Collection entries
________________________________________
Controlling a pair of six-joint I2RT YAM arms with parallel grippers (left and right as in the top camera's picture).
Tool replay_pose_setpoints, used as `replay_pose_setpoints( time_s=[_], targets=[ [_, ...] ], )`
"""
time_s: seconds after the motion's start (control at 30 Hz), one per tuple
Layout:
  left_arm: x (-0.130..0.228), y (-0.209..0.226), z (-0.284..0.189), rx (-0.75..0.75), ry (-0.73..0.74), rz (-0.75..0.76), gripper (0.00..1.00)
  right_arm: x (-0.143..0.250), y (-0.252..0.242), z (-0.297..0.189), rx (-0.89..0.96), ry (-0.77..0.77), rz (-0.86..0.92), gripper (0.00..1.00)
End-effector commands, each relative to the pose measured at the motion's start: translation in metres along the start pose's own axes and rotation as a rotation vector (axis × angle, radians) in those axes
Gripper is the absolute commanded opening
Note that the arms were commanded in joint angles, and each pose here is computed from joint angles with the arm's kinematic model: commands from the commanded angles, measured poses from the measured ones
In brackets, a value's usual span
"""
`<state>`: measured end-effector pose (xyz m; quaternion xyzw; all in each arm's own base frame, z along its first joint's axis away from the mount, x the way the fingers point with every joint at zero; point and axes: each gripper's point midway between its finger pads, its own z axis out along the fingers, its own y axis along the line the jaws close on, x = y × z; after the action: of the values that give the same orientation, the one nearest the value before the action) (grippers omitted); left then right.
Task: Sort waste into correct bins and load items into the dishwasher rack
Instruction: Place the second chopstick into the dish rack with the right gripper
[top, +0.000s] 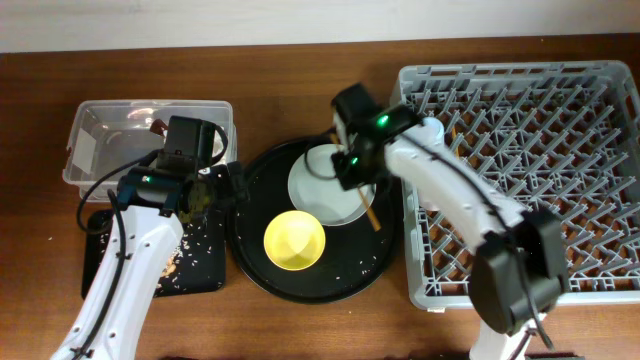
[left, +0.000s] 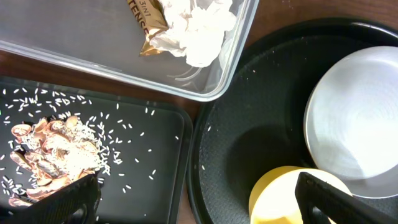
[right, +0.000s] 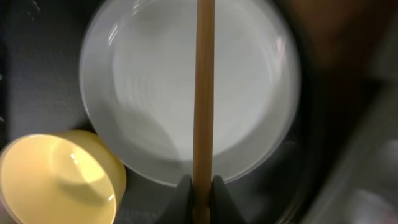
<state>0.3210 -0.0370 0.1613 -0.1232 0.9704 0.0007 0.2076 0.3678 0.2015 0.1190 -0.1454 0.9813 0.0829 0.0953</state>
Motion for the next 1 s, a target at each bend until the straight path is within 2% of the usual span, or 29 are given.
replay_pose_setpoints(
  time_s=[0.0, 0.07, 0.4, 0.63, 0.97],
  targets=[
    [-0.007, 0.002, -0.009, 0.001, -0.035, -0.002, 0.99, -0.016, -0.040, -0.051, 0.025, -0.067, 0.031, 0.04],
    [-0.007, 0.002, -0.009, 0.001, -0.035, -0.002, 0.99, -0.011, -0.081, -0.063, 0.050, -0.049, 0.114, 0.04],
    [-0.007, 0.002, -0.009, 0.001, -0.035, -0.002, 0.99, 0.019, -0.204, -0.080, 0.118, -0.033, 0.338, 0.04],
    [-0.007, 0.002, -0.009, 0.001, -0.035, -0.002, 0.99, 0.039, -0.239, -0.071, 0.126, 0.008, 0.362, 0.04],
    [-0.007, 0.002, -0.009, 0.001, -0.035, -0.002, 0.99, 0.045, -0.244, -0.051, 0.113, 0.058, 0.360, 0.04]
  ],
)
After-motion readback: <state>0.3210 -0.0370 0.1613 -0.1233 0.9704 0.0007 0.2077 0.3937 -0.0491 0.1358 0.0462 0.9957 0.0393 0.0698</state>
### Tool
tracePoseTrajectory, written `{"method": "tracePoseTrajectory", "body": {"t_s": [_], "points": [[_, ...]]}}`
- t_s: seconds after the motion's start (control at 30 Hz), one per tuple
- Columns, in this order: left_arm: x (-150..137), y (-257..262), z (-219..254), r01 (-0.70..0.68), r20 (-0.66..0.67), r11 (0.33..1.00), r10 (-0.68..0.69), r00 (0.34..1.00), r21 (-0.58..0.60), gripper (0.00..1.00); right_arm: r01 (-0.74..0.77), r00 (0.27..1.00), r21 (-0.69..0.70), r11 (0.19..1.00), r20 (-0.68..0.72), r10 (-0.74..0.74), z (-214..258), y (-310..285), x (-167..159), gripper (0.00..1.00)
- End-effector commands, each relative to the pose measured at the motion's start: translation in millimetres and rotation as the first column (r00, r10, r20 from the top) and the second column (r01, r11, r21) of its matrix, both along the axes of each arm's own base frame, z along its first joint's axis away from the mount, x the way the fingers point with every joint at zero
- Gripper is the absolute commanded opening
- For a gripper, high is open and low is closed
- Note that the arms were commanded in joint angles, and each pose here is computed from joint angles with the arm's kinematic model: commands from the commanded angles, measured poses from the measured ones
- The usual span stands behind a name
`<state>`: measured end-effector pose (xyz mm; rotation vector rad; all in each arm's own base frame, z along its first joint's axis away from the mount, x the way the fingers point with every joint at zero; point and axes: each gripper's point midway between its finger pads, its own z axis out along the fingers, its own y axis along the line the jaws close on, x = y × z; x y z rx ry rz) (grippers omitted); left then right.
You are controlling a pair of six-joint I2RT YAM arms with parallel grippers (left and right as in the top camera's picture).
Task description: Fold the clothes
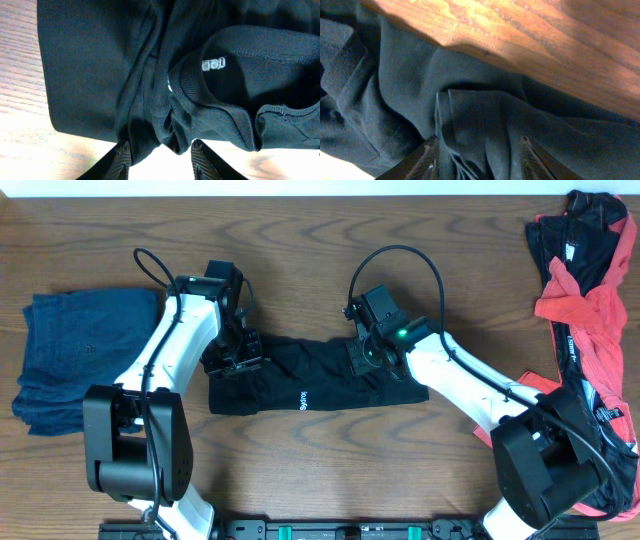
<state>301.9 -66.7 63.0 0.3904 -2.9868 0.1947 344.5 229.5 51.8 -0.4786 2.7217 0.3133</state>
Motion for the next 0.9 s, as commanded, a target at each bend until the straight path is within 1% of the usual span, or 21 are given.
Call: {"method": "tracePoseTrajectory", "body": {"t_s": [0.0,0.37,0.53,0.63,0.7,0.77,0.87], "points": [[-3,0,4,0.001,-0.003,1.000,-0.001,1.000,-0.006,0.42,-0.002,0.999,-0.012,1.000,0.034,0.003,8,1,3,0.49],[-3,0,4,0.001,-0.006,1.000,-0.001,1.000,-0.005,0.42,-0.013,0.999,-0.009,1.000,0.037,0.013,7,5,2,0.49],[-3,0,4,0.001,-0.005,1.000,-0.001,1.000,-0.006,0.42,-0.027,0.999,-0.018,0.999,0.024,0.028,0,10,-2,0.48],[-3,0,4,0.001,-0.005,1.000,-0.001,1.000,-0.005,0.42,-0.037,0.999,-0.028,0.999,0.010,0.038,-11,14,-3,0.43],[-3,0,4,0.001,-0.005,1.000,-0.001,1.000,-0.005,0.42,-0.024,1.000,-0.033,0.999,0.008,0.024,-16,14,-2,0.34],[-3,0,3,0.001,-0.005,1.000,-0.001,1.000,-0.005,0.42,0.013,1.000,-0.049,0.999,0.015,-0.012,-19,10,2,0.29],[-4,0,4,0.001,-0.007,1.000,-0.001,1.000,-0.005,0.42,0.053,0.998,-0.065,0.996,0.047,-0.050,-18,5,10,0.18]]}}
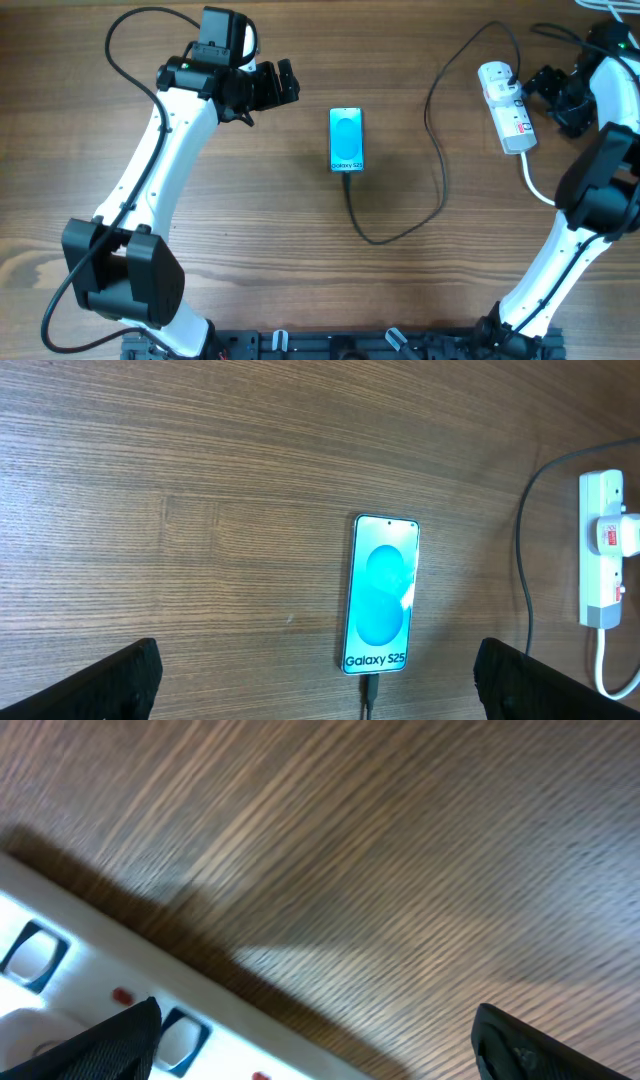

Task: Plug charger to phone and switch on socket

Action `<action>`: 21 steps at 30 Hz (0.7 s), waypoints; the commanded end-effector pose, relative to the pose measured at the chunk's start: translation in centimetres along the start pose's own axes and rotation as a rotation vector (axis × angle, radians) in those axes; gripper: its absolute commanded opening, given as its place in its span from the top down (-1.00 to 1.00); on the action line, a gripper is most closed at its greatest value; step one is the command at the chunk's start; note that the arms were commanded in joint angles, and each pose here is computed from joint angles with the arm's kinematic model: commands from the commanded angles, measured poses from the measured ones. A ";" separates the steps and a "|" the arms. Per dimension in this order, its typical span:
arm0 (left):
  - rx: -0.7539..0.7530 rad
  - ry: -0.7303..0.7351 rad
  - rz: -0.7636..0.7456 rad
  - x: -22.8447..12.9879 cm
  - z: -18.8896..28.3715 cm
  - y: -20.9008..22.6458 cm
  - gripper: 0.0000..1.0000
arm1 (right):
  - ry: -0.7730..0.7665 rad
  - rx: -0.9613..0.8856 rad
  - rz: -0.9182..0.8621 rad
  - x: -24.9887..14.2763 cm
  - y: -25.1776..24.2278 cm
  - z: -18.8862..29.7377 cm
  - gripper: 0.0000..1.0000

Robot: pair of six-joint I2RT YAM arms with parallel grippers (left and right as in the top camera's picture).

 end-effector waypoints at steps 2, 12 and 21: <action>0.018 -0.001 -0.001 0.1 -0.3 0.4 -1.00 | 0.048 -0.023 0.033 -0.7 0.3 -1.9 -0.99; 0.019 -0.001 0.000 0.1 -0.3 0.4 -1.00 | 0.101 0.015 0.041 -1.5 0.7 -2.7 -1.00; 0.018 -0.001 -0.001 0.1 -0.3 0.4 -1.00 | 0.151 0.060 0.066 -2.4 1.1 -2.6 -0.99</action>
Point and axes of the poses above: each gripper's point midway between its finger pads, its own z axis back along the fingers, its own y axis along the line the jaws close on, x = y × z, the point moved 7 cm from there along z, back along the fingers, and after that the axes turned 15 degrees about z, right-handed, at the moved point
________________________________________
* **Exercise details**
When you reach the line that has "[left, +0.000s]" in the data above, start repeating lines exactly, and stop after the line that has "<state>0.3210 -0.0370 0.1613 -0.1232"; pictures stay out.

* **Response box**
[left, +0.000s] 
[right, +0.000s] 
<state>0.3210 -0.0370 0.1613 -0.1232 0.9704 0.0007 0.2076 0.3678 0.2015 0.1190 -0.1454 0.9813 0.0829 0.0953</state>

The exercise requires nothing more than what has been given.